Servokupplung beeinflusst Hochleistung und Langzeiteignung einer Werkzeugmaschine

22. Juli 2008

Jedes Jahr erkennt man bei neuen Werkzeugmaschinen eine Effizienz- und Leistungs-steigerung. Die High-Speed-Cutting-Technologie (HSC) ermöglicht aufgrund neuer Werkzeugmaterialien höhere Schnittgeschwindigkeiten und eine erhebliche Steigerung der Maschinendynamik. Die Vorschubgeschwindigkeiten und Beschleunigungen werden erhöht und die Bearbeitungszeiten reduzieren sich. Damit stiegen aber auch die Leistungsanforderungen an die Übertragungselemente in der modernen Werkzeugmaschine wie Kugelgewindetriebe und Servokupplungen. Aufgrund der präzisen Fertigung und dem rotationssymetrischen Aufbau bzw. des zusätzlichen Wuchtstiftes sind die Servo-Ausgleichskupplungen von Jakob generell auch ohne Auswuchten für hohe Drehzahlen bis 20.000 min-1 geeignet. Die Standardwuchtgüten betragen etwa Q 6,3 bis Q 16. Kupplungstypen mit Konus- oder Spannringnaben können zum Teil mit Drehzahlen von über 25.000 min-1 betrieben werden. Auch die niedrigen Trägheitsmomente wirken sich positiv auf den gesamten Antriebsstrang aus.

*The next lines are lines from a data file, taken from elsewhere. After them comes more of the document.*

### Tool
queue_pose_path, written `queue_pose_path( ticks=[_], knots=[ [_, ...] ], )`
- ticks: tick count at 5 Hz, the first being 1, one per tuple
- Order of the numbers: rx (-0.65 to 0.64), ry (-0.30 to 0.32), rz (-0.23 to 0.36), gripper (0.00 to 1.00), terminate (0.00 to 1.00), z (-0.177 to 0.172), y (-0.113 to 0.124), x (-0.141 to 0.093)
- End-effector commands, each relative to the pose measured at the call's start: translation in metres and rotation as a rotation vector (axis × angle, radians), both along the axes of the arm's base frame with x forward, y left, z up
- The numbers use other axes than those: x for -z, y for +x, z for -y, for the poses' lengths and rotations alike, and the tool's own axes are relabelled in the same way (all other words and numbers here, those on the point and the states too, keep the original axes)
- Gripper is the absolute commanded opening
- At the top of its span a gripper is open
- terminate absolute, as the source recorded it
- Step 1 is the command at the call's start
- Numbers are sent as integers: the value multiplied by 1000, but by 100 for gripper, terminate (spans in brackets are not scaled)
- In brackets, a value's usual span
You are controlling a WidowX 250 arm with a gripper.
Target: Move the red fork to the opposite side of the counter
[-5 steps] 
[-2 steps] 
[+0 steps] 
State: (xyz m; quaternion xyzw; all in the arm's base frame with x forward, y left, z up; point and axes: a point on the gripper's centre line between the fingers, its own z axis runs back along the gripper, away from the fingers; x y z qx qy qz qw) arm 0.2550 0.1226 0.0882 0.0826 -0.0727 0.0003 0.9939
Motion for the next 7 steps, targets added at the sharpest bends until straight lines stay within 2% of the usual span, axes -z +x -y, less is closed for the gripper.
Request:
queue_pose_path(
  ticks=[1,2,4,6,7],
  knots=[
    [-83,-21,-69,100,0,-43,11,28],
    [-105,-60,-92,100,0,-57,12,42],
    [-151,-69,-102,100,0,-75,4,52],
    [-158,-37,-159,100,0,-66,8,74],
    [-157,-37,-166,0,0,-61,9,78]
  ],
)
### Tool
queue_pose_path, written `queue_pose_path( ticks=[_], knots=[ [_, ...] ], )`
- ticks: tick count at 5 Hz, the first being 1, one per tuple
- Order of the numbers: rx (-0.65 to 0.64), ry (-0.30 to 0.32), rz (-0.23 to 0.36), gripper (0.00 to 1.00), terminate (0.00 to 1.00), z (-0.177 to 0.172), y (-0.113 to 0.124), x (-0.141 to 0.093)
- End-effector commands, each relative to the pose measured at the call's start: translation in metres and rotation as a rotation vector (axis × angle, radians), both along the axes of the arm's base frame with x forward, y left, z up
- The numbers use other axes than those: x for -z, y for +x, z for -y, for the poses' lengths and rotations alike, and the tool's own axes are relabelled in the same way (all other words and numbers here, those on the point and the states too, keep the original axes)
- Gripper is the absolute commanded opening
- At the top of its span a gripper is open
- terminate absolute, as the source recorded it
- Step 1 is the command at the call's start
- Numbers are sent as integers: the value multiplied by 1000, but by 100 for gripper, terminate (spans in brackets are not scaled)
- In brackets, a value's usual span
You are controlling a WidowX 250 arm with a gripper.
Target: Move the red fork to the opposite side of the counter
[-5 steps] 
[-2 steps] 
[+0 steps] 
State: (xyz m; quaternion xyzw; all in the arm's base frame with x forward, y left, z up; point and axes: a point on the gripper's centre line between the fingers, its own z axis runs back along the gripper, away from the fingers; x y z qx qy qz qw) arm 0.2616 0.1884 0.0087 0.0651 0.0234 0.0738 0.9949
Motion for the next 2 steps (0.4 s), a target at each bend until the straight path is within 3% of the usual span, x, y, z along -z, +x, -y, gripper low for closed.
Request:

Während im Werkzeugmaschinebau der Kugelgewindetrieb mit einer Lebensdauer von acht bis zehn Jahren erwartet wird, können mit den Servobalgkupplungen unendlich viele Beschleunigungs- und Verzögerungsphasen ausgeführt werden, ohne dass eine betriebsbedingter Ausfall der Kupplung zu erwarten ist. Dabei dürfen aber die zulässigen maximalen Werte für den Axial-, Lateral- und Winkelversatz nicht überschritten werden. Gleichzeitig muss das Betriebsdrehmoment unterhalb des Kupplungsnennmomentes TKN liegen. Damit befindet sich die Kupplung im Bereich der Dauerwechselfestigkeit und ein Dauerbetrieb rund um die Uhr ist möglich. Die Ausgleichskupplungen sind unter normalen Bedingungen wartungs- und verschleißfrei.